3-13 食事

 私は王宮のニグルム陛下の執務室に到着した。引っ張られた勢いで、体が宙でくるくると回る。


「マヤ、良かった! 急に呼んですまないね……どうした?」


 陛下は私の顔を見て驚いた。きっと、すっごい顔をしていたのだと思う。

 悲しみと怒りの負のフルセットだ。

 さっきのエスタとグロシーを思い出すと涙があふれてきた。この体でも泣けるのかと思った。
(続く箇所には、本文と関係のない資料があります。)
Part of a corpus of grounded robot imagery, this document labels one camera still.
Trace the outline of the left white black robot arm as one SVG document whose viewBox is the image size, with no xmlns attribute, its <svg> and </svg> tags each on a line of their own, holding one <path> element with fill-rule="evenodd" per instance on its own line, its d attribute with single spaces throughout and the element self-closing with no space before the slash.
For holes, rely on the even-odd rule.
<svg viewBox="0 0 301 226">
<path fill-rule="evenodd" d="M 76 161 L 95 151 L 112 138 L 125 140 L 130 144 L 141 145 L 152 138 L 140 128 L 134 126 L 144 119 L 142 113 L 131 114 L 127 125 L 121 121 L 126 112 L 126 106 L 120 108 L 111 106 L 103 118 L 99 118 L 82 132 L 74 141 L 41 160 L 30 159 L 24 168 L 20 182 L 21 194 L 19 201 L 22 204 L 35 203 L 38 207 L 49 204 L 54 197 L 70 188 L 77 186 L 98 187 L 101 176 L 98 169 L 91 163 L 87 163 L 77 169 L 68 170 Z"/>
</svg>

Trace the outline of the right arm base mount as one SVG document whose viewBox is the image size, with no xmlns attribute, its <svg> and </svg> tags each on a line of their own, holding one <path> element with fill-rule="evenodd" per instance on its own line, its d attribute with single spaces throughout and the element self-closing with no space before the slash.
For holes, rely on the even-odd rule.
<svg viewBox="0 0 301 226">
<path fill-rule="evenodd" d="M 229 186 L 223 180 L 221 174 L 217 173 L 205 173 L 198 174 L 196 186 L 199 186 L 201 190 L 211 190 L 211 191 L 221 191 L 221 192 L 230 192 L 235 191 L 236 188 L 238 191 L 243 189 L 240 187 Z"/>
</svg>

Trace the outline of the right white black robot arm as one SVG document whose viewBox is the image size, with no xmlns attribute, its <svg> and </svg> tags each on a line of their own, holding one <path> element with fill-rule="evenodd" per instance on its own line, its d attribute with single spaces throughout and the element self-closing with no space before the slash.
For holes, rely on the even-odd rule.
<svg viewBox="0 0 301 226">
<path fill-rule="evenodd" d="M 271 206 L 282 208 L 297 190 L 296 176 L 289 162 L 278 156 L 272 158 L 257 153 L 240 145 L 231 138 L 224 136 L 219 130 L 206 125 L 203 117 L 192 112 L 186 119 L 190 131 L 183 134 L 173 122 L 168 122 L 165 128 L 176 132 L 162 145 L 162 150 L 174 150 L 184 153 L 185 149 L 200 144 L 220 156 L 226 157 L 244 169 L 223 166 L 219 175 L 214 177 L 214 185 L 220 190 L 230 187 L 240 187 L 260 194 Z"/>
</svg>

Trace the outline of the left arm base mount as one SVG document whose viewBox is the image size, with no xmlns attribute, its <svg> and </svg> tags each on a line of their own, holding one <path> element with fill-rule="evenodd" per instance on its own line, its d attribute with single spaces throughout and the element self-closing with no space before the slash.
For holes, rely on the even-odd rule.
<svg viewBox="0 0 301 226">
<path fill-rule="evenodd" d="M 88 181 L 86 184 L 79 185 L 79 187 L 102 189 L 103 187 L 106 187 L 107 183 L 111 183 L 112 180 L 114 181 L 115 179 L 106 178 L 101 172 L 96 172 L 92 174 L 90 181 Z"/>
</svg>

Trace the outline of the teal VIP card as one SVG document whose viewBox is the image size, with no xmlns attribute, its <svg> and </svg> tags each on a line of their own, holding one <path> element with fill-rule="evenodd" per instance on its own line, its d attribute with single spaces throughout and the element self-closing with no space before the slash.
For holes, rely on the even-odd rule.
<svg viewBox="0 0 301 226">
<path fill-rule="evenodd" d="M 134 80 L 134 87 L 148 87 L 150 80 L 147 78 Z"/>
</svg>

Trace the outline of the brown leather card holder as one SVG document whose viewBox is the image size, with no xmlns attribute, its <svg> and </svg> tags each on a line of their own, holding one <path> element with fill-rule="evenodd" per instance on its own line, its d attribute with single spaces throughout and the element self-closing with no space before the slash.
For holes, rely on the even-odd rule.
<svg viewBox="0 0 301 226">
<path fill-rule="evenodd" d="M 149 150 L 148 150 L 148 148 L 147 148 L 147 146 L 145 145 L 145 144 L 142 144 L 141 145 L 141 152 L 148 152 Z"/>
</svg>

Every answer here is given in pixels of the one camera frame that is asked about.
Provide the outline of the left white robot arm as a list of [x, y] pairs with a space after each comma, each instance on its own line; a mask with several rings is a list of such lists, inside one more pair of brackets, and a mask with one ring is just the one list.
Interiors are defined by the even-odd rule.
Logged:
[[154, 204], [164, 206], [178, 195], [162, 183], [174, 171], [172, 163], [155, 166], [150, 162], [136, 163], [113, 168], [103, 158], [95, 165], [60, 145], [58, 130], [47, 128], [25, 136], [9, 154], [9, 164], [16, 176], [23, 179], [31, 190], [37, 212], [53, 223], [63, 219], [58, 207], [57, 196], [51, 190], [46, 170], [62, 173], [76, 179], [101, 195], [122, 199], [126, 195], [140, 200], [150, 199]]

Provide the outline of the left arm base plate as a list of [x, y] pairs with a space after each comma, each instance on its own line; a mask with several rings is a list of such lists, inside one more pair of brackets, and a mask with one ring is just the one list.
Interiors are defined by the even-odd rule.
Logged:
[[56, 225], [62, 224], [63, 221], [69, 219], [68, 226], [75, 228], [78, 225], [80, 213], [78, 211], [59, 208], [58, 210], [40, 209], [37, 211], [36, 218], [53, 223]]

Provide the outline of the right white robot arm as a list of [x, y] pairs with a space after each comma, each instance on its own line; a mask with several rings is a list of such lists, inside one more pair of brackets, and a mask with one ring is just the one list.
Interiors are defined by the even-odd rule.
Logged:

 なんでエスタは抵抗せず自らを差し出したの?操られてた?

 私を放って……助けてほしいのに!!!


 言葉も無くただひたすら零れてきた。


 それを見た陛下は私に触ろうとするが手がすり抜けてしまう。彼はキッと私を見つめてこういった。


「【私を眠らせろ】」


 この言葉によって私は自身の意志に反して泣きながら言われるまま彼に催眠をかける。

 彼は床に崩れた。


 妖精体の私は彼の夢に自動的吸い込まれる。


「よしよし、大丈夫かい……なにが有った?」


 彼は子供をあやすように私を抱きしめて背中をさすった。子供の時に兄に慰められた時を思い出した。

 彼は私が落ち着くまで静かに背中をさすってくれた。


 私も次第に落ち着きを取り戻す。


「すみませんでした……落ち着きました。ありがとうございます……」


 私は服の袖で涙を拭い顔を上げる。安心したように陛下は笑った。


「良かった……話せそうかい?」

「はい……」


 そう言って私は彼から離れる。

 夢の中で座り込み私は今まで起こったことを話した。


 人魚村・エルフ村での出来事。

 エルフを逃がせたが、捕まってしまった事。

 ベル嬢も一緒に居る事

 グロシー達がベル嬢を攫ってルーチェンス公爵を脅していた事。

 グロシー兄妹とゴロツキ達の事。

 グロシーが、エスタを狙っている事……


 一通り話を聞いて、ニグルム陛下は話し出す。


「実は北の隣国から手配書が届いた。封印されていた吸血鬼兄妹が逃げ出したらしい。見つけたら捕えて欲しいとの事で今朝エスタには連絡した。おそらくマヤが接触している奴らがそうだろう。」


「吸血鬼?」


「吸血鬼の末裔は世界にたくさんいて珍しいものではないのだが、その二人は原種に近い。原種はエルフ並みに長命で、再生能力が高い。人の血を食事として、日の光を嫌う。その二人は封印されて数百年ほど眠っていたらしいが、今年に入り目覚めたらしい。そいつらはこの後何をするとか言っていたかい?」


「えっと……『食べる』とも……あと妹の方は、相手が欲しいとか王子様候補とかも話していました。」


 私は話してぞっとする。エスタを食べる気だ……それに私とベル様も食べに来ると宣告を受けている。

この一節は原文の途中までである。